The 16th World Export Development Forum (WEDF), in Colombo, Sri Lanka from 12-13 October, will bring together more than 650 business leaders, policymakers, representatives from trade and investment support institutions and international business development officials to discuss – and come up with solutions to – challenges to the international competitiveness of companies in developing countries.

On the WEDF programme are high-level panel discussions, practical workshops and B2B meetings on consumer trends, business strategies and trade policies to empower businesses and governments alike to better navigate the evolving trade and development landscape.

Two high-level ‘in-focus’ sessions on the first day will offer practical business cases and concrete policy options.

The first, ‘Trade facilitation and logistics in regional integration’, will provide insights on priorities for enhancing intra-regional trade. Panellists will pay particular attention to logistics as a means of promoting trade and regional integration. Stefano Arganese, CEO Central Eastern Southern Europe and Americas, Middle East, Africa of DHL Freight, and Susan Stone, Director, Trade and Investment Division, United Nations Economic and Social Commission for Asia and the Pacific, will explore how quality infrastructure, transparent cross-border regulations and superior logistics services will enable more successful intra-regional trade.

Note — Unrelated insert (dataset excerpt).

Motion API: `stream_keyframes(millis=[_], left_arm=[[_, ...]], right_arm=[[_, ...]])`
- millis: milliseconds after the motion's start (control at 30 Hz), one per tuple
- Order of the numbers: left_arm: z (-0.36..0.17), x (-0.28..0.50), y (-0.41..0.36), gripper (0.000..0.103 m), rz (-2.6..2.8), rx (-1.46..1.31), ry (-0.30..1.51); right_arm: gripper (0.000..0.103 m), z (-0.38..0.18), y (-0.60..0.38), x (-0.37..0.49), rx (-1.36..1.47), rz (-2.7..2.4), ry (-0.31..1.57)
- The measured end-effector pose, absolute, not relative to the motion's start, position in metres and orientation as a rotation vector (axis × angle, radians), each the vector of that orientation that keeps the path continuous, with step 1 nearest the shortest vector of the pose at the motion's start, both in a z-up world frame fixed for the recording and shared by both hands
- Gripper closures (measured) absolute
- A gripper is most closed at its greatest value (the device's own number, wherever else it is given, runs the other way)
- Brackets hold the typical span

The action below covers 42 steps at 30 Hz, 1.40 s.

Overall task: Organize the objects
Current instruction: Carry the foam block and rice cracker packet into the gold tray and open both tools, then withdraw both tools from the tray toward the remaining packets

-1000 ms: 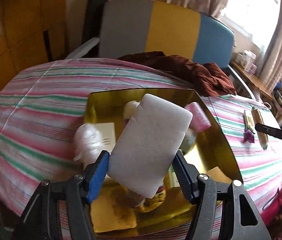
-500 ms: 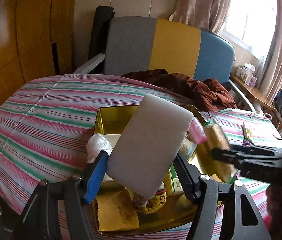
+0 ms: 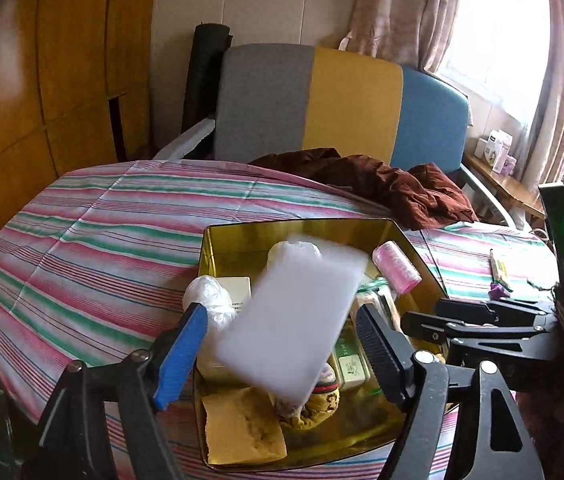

The second in-focus session, ‘Young entrepreneurs enable innovation’, will feature a panel of experienced young entrepreneurs including Dulith Herath, CEO of; Ruwindhu Peiris, Vice Chairman of SLASSCOM and Leila Khan, Chairwoman of the Prime Minister’s Youth Programme, who will share experiences on how to transform ideas into reality and overcome key barriers to trade for fledgling businesses. Large populations of young people in much of the developing world are potentially vital sources of new ideas, entrepreneurship, and growth. Participants will have the opportunity to learn about current trends in business models, and explore how young entrepreneurs see innovation and how governments and institutions can support young entrepreneurs in their efforts to innovate.